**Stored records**
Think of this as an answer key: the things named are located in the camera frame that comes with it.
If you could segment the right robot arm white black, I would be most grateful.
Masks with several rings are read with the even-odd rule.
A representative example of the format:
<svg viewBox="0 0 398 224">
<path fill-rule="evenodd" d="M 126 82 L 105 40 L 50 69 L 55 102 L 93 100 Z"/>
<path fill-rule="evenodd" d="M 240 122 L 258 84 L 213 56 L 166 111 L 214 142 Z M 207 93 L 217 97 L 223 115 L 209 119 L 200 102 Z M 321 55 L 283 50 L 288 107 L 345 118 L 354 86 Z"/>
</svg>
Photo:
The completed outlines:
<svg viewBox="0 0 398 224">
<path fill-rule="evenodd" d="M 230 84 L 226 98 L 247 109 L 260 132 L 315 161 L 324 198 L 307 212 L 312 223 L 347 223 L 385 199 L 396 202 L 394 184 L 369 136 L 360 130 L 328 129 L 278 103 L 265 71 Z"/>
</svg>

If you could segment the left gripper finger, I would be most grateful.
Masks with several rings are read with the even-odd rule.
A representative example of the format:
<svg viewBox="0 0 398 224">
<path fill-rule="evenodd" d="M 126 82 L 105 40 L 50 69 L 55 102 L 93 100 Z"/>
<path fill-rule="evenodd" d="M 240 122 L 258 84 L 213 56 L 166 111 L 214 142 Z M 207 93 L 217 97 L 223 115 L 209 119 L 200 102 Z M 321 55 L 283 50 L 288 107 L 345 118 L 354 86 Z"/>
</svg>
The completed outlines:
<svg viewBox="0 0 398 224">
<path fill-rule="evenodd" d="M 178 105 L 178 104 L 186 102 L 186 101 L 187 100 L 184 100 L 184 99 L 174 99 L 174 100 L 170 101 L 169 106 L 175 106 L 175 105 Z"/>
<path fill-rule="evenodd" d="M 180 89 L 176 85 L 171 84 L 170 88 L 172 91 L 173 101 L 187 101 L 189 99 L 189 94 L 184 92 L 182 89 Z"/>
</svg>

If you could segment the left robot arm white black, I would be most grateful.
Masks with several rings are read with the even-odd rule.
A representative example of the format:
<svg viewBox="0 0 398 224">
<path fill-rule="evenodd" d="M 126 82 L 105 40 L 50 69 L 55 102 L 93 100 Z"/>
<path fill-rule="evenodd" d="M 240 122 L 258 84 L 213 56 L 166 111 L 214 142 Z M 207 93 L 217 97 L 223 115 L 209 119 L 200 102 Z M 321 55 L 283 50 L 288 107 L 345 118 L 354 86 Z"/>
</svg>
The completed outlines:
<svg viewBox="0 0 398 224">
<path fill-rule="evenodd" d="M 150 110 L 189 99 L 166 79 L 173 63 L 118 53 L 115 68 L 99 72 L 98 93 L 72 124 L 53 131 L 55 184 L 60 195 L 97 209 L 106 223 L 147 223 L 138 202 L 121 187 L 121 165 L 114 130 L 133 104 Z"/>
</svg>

**WHAT YOU SHOULD DO**
Every record above is to be given again precisely.

**EXERCISE RESULT**
Think of this as an answer key: the things named are located in the camera frame that comes with it.
If you could segment the right robot arm white black, I would be most grateful.
Masks with several rings are read with the even-odd rule.
A representative example of the format:
<svg viewBox="0 0 398 224">
<path fill-rule="evenodd" d="M 126 82 L 105 40 L 50 69 L 55 102 L 93 100 Z"/>
<path fill-rule="evenodd" d="M 240 122 L 258 84 L 213 56 L 166 111 L 214 142 Z M 207 93 L 217 97 L 223 115 L 209 119 L 200 102 Z M 321 55 L 283 50 L 288 107 L 345 118 L 354 86 Z"/>
</svg>
Photo:
The completed outlines:
<svg viewBox="0 0 398 224">
<path fill-rule="evenodd" d="M 230 84 L 226 98 L 247 109 L 260 132 L 315 161 L 324 198 L 307 212 L 312 223 L 347 223 L 385 199 L 396 202 L 394 184 L 369 136 L 360 130 L 328 129 L 278 103 L 265 71 Z"/>
</svg>

If you could segment the left gripper finger, I would be most grateful.
Masks with several rings are read with the even-odd rule.
A representative example of the format:
<svg viewBox="0 0 398 224">
<path fill-rule="evenodd" d="M 126 82 L 105 40 L 50 69 L 55 102 L 93 100 Z"/>
<path fill-rule="evenodd" d="M 240 122 L 258 84 L 213 56 L 166 111 L 214 142 Z M 207 93 L 217 97 L 223 115 L 209 119 L 200 102 Z M 321 55 L 283 50 L 288 107 L 345 118 L 354 86 Z"/>
</svg>
The completed outlines:
<svg viewBox="0 0 398 224">
<path fill-rule="evenodd" d="M 178 105 L 178 104 L 186 102 L 186 101 L 187 100 L 184 100 L 184 99 L 174 99 L 174 100 L 170 101 L 169 106 L 175 106 L 175 105 Z"/>
<path fill-rule="evenodd" d="M 180 89 L 176 85 L 171 84 L 170 88 L 172 91 L 173 101 L 187 101 L 189 99 L 189 94 L 184 92 L 182 89 Z"/>
</svg>

If you could segment the left robot arm white black, I would be most grateful.
Masks with several rings are read with the even-odd rule.
A representative example of the format:
<svg viewBox="0 0 398 224">
<path fill-rule="evenodd" d="M 126 82 L 105 40 L 50 69 L 55 102 L 93 100 Z"/>
<path fill-rule="evenodd" d="M 240 122 L 258 84 L 213 56 L 166 111 L 214 142 Z M 207 93 L 217 97 L 223 115 L 209 119 L 200 102 Z M 321 55 L 283 50 L 288 107 L 345 118 L 354 86 Z"/>
</svg>
The completed outlines:
<svg viewBox="0 0 398 224">
<path fill-rule="evenodd" d="M 150 110 L 189 99 L 166 79 L 173 63 L 118 53 L 115 68 L 99 72 L 98 93 L 72 124 L 53 131 L 55 184 L 60 195 L 97 209 L 106 223 L 147 223 L 138 202 L 121 187 L 121 165 L 114 130 L 133 104 Z"/>
</svg>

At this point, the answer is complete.